** Opening SUPPLIED DATA block **

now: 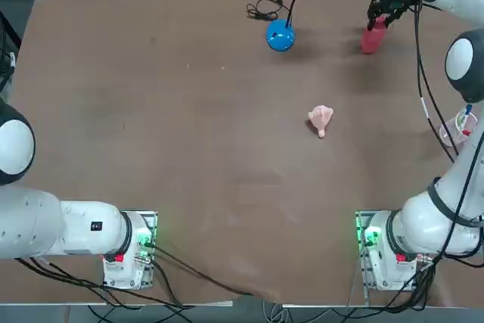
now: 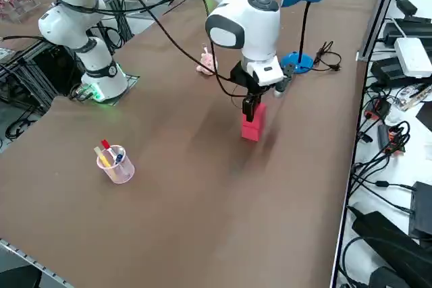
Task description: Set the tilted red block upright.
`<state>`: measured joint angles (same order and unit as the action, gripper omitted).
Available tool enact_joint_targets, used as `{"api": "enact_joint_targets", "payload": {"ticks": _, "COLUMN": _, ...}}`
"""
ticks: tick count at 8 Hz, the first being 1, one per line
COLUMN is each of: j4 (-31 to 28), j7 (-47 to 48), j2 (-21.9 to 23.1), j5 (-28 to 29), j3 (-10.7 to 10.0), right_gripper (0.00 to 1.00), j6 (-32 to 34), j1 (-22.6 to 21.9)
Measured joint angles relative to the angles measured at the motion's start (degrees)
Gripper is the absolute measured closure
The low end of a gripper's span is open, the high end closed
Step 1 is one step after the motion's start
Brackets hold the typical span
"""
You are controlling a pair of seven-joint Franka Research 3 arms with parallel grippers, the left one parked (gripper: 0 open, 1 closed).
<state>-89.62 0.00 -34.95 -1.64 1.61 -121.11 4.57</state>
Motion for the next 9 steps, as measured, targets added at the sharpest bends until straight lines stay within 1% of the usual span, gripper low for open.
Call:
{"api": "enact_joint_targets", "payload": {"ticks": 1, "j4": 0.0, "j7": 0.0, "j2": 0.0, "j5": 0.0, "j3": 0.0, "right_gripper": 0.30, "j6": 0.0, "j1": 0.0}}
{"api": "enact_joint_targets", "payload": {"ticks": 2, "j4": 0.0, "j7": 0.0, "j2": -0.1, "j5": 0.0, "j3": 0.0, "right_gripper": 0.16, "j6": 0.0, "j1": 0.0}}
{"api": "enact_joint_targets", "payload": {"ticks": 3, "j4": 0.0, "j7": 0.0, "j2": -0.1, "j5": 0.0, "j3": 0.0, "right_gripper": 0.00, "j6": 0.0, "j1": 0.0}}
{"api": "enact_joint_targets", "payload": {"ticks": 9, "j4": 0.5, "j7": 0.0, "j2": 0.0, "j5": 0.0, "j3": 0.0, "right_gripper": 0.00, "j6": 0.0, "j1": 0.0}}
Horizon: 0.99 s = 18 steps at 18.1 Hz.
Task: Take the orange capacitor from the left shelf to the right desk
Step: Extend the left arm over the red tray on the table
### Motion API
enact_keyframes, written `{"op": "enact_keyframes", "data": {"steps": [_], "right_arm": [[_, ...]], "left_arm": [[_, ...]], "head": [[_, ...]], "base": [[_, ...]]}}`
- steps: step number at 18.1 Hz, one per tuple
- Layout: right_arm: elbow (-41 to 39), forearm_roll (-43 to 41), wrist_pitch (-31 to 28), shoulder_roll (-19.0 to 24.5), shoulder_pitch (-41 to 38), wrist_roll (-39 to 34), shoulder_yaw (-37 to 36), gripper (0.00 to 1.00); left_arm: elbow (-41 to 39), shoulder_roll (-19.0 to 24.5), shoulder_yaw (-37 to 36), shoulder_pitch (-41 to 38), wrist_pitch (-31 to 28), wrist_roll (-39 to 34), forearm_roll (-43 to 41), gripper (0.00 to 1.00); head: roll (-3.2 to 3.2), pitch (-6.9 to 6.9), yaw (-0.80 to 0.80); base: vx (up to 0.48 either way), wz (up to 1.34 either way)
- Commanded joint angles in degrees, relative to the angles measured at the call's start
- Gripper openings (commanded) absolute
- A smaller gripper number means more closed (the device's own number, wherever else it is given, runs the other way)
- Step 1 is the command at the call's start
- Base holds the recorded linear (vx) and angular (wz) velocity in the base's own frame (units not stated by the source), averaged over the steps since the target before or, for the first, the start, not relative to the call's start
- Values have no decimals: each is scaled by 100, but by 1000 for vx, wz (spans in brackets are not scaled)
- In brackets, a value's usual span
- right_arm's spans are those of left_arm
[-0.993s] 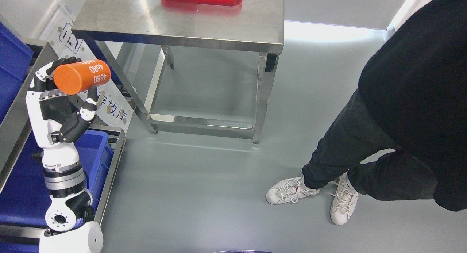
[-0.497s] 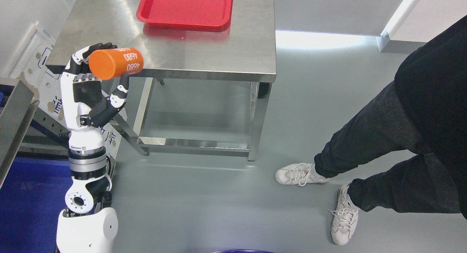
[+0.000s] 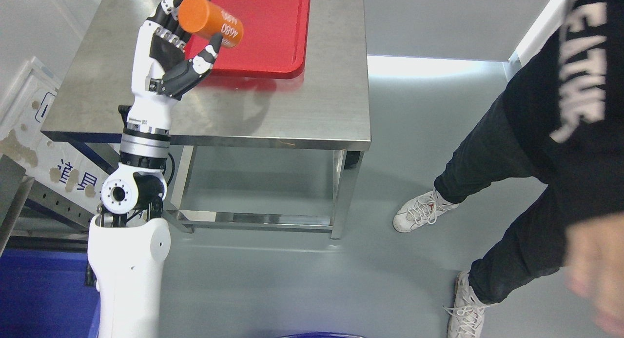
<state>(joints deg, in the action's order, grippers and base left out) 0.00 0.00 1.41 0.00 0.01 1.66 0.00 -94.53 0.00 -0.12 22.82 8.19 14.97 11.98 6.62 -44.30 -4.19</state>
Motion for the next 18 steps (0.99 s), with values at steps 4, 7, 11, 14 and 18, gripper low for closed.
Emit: {"op": "enact_keyframes", "data": {"steps": [4, 7, 11, 14, 18], "right_arm": [[-100, 26, -1, -100, -115, 1, -70, 100], [-100, 26, -1, -100, -115, 1, -70, 100], [-100, 26, -1, -100, -115, 1, -70, 100], [-100, 26, -1, -100, -115, 1, -70, 100], [-100, 26, -1, -100, -115, 1, -70, 100]], "left_arm": [[2707, 100, -1306, 2277, -397, -38, -547, 29], [3780, 100, -1306, 2875, -608, -47, -767, 29], [5748, 100, -1323, 3640, -820, -151, -811, 29], [6271, 100, -1219, 3739, -767, -739, -838, 30], [6280, 100, -893, 3616, -732, -776, -847, 30]], "head": [[0, 0, 0], [0, 0, 0], [0, 0, 0], [0, 0, 0], [0, 0, 0]], "base": [[149, -9], [110, -9], [75, 1], [43, -2], [10, -1]]}}
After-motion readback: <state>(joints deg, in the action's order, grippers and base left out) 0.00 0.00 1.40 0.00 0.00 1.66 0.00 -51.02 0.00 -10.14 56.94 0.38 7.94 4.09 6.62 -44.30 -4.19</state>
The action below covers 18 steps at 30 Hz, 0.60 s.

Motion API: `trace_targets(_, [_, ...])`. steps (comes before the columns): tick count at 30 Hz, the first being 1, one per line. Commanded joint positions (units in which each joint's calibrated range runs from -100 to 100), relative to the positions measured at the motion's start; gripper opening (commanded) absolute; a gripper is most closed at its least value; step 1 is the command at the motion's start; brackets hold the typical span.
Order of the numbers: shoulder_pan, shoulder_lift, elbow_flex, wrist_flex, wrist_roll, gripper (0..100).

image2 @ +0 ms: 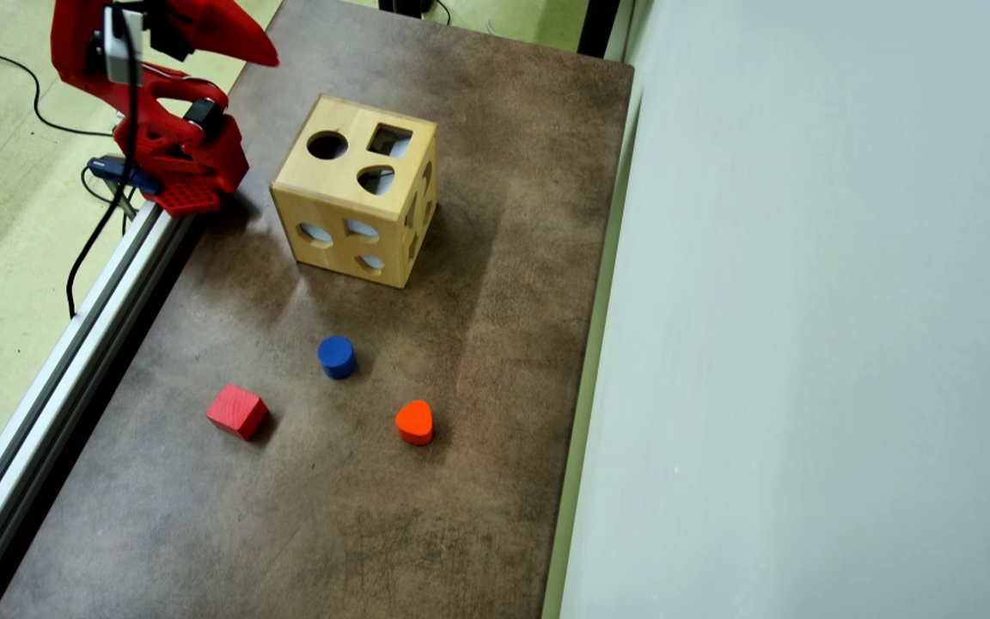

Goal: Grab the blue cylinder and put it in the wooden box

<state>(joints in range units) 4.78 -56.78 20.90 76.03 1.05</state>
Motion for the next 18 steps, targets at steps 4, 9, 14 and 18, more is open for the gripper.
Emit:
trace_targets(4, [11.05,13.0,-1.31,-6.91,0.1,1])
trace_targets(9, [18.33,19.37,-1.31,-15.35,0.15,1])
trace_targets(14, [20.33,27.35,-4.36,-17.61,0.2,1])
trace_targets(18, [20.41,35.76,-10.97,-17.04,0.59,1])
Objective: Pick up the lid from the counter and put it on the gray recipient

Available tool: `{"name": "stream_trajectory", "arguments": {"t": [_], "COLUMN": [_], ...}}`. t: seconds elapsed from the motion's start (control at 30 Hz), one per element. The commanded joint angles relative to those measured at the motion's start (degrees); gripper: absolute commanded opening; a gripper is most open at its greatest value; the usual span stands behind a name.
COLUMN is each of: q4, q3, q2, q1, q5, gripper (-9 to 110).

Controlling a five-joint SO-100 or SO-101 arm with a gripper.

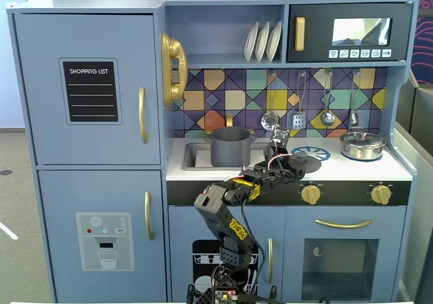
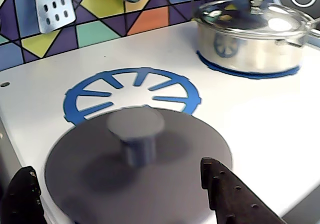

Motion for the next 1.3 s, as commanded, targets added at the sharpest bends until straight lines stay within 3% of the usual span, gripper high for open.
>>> {"name": "stream_trajectory", "arguments": {"t": [0.0,0.53,0.6,0.7,1.27], "q4": [-2.9,-4.57,-4.83,-6.06,-4.92], "q3": [-7.82,-22.68,-23.38,-23.73,-26.19], "q2": [-4.75,-22.5,-23.47,-24.43,-15.56], "q1": [-0.79,-1.67,-1.85,-2.29,-4.13], "q5": [-0.79,-0.79,-0.88,-2.02,-2.2], "gripper": [34,27,21,0,0]}}
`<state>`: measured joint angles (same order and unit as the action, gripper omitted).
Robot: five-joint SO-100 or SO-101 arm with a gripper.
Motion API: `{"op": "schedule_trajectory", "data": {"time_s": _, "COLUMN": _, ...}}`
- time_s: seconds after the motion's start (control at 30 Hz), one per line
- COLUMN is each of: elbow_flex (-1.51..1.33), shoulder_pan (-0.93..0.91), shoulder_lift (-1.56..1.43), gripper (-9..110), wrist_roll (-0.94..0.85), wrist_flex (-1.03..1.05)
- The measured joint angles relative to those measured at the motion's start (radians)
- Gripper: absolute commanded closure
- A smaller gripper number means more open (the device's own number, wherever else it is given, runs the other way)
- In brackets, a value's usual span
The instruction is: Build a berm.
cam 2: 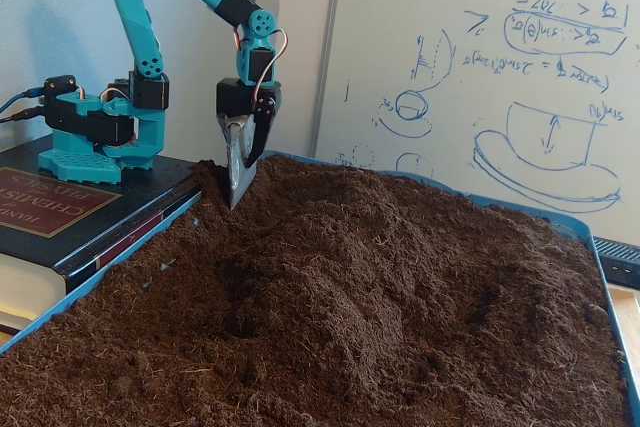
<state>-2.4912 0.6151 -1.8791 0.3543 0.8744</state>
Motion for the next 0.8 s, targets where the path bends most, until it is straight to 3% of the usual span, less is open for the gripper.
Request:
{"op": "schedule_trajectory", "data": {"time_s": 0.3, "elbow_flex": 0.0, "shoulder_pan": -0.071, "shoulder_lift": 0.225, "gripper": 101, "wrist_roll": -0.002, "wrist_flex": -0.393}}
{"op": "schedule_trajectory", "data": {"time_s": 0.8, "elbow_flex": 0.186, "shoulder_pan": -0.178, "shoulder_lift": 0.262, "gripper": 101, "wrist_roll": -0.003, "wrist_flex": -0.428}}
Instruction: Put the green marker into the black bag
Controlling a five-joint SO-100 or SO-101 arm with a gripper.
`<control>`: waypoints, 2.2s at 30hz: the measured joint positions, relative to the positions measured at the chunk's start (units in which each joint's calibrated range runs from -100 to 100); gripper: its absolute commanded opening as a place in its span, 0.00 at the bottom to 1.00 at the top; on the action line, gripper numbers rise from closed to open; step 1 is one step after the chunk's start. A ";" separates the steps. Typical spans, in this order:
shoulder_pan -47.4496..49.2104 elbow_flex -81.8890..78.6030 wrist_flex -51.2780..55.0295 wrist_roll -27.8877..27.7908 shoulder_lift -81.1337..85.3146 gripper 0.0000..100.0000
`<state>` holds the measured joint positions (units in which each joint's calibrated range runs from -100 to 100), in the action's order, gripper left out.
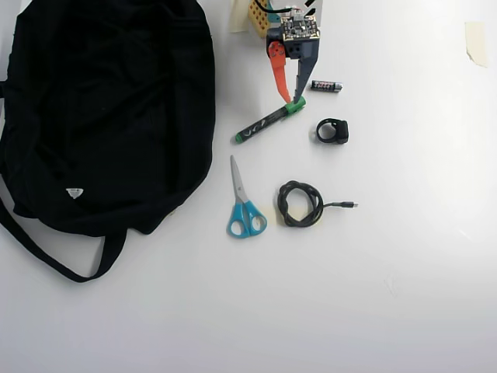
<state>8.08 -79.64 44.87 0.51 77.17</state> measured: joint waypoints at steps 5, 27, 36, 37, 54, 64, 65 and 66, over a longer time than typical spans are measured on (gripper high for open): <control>1.32 7.78 -7.39 0.00 -9.71 0.02; 1.54 40.49 -27.48 0.00 -48.65 0.02; -0.07 54.80 -30.91 0.00 -61.02 0.02; 0.00 55.82 -31.95 0.00 -62.18 0.02; -1.18 59.51 -48.95 0.00 -72.06 0.02; -1.76 63.21 -43.37 0.00 -72.06 0.02; -2.06 63.21 -43.19 0.00 -72.06 0.02; -2.35 63.21 -43.19 0.00 -72.06 0.02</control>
<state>5.73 -16.43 1.67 0.51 5.11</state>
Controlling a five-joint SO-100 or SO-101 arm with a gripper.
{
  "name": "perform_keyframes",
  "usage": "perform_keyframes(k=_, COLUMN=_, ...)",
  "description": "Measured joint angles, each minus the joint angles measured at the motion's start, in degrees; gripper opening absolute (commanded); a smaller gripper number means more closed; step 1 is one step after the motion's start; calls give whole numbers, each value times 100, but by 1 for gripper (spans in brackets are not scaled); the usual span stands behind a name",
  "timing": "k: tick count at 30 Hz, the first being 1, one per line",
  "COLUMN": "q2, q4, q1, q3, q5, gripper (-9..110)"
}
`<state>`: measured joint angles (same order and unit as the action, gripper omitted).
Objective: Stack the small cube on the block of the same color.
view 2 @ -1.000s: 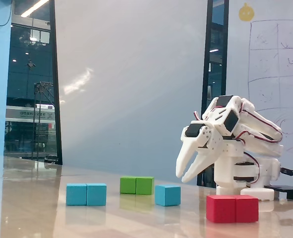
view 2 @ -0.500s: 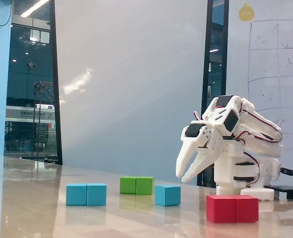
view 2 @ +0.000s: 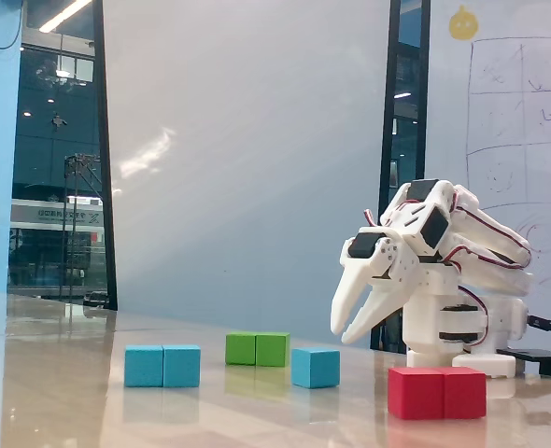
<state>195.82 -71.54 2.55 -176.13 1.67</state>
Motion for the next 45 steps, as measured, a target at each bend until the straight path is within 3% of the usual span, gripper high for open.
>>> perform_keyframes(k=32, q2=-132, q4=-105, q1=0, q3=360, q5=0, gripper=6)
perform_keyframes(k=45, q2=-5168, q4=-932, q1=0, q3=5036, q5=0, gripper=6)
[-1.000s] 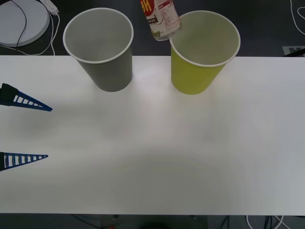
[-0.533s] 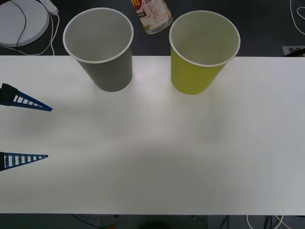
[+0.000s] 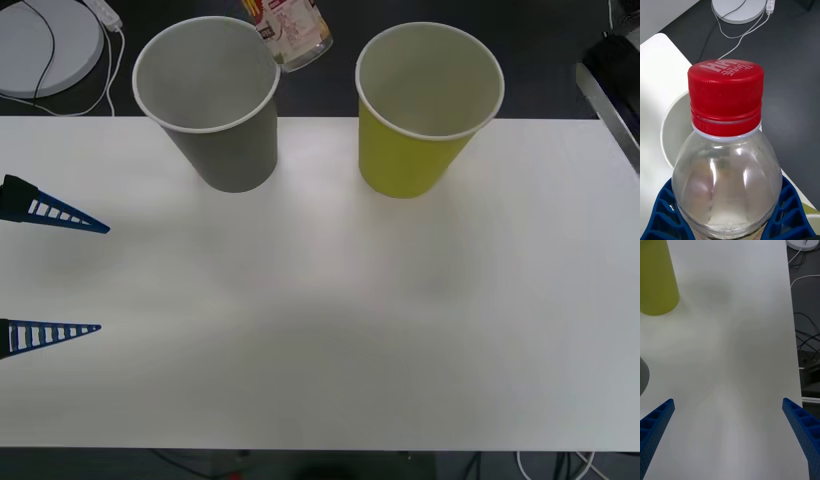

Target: Put the can into the green bin and the plastic bottle into the gray bin

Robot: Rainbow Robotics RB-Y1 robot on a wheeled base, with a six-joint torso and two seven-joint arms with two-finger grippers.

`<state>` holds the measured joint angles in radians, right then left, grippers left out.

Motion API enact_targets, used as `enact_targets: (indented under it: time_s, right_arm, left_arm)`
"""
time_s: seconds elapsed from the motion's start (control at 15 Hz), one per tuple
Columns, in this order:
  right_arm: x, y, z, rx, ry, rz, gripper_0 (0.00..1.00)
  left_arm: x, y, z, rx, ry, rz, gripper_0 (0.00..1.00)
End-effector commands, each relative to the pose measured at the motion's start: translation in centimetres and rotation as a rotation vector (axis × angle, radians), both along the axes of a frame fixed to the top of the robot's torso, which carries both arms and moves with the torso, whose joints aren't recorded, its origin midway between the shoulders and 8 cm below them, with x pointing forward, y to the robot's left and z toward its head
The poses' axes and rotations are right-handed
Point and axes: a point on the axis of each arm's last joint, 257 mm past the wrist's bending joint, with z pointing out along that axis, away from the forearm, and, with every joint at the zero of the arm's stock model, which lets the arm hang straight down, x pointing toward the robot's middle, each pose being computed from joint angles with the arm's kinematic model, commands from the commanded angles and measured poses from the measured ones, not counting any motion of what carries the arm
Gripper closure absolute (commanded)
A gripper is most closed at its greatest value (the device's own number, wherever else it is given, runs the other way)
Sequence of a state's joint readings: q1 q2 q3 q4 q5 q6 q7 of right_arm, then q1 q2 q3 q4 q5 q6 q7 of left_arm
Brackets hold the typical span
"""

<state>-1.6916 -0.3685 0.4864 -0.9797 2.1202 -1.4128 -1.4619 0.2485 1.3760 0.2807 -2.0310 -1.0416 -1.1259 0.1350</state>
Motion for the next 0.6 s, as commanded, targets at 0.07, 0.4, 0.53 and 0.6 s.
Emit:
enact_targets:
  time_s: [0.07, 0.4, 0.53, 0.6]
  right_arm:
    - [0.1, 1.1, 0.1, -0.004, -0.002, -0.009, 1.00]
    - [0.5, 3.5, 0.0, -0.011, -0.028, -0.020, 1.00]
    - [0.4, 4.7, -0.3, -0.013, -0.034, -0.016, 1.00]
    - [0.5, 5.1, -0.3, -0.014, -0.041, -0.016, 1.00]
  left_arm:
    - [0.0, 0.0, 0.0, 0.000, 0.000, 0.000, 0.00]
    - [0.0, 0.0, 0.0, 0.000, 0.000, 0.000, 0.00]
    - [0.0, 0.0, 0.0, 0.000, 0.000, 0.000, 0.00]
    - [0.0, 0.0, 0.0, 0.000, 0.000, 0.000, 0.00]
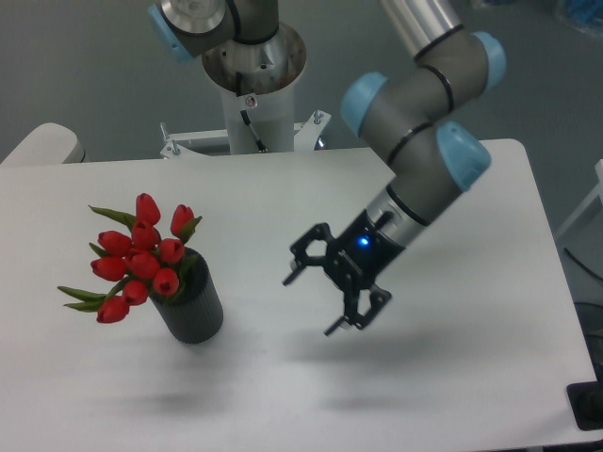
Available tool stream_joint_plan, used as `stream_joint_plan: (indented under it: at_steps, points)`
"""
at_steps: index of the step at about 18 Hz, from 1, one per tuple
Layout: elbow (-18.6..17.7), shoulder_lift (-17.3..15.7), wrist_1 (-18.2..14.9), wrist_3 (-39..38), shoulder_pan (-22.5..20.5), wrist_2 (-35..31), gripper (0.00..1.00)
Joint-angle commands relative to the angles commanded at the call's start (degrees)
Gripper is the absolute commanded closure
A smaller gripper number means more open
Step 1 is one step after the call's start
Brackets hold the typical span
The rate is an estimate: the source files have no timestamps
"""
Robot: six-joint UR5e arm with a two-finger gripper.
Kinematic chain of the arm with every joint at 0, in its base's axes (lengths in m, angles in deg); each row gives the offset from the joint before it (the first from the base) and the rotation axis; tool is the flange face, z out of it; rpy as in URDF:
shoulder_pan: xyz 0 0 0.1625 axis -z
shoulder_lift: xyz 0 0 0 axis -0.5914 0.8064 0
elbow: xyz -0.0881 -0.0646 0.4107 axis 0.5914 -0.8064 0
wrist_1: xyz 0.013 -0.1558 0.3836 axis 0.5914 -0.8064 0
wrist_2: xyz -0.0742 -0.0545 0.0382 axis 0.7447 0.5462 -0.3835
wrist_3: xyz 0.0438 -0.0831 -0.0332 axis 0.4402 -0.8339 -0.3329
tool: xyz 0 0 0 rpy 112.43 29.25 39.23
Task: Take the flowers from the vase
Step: 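Open the gripper and move it toward the red tulip stems above the vase, then close the gripper around the tulip stems at the vase rim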
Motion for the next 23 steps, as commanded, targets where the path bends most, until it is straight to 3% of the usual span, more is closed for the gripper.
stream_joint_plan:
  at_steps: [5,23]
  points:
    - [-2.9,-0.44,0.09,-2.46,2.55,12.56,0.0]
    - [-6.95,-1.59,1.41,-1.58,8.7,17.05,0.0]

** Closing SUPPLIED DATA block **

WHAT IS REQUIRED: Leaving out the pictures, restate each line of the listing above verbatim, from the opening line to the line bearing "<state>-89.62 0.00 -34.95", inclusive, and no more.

EXERCISE RESULT:
now: 
now: 
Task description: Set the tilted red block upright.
`<state>`: measured joint angles (same order and unit as the action, gripper omitted).
Available tool enact_joint_targets, used as `{"api": "enact_joint_targets", "payload": {"ticks": _, "COLUMN": _, ...}}`
"""
ticks: tick count at 8 Hz, the first being 1, one per line
COLUMN is each of: j4 (-31 to 28), j7 (-47 to 48), j2 (-21.9 to 23.1), j5 (-28 to 29), j3 (-10.7 to 10.0), right_gripper (0.00 to 1.00), j6 (-32 to 34), j1 (-22.6 to 21.9)
Measured joint angles relative to the angles measured at the motion's start (degrees)
Gripper is the absolute measured closure
The low end of a gripper's span is open, the high end closed
Step 1 is one step after the motion's start
Brackets hold the typical span
"""
You are controlling a pair of seven-joint Franka Research 3 arms with parallel grippers, the left one parked (gripper: 0 open, 1 closed).
<state>-89.62 0.00 -34.95 -1.64 1.61 -121.11 4.57</state>

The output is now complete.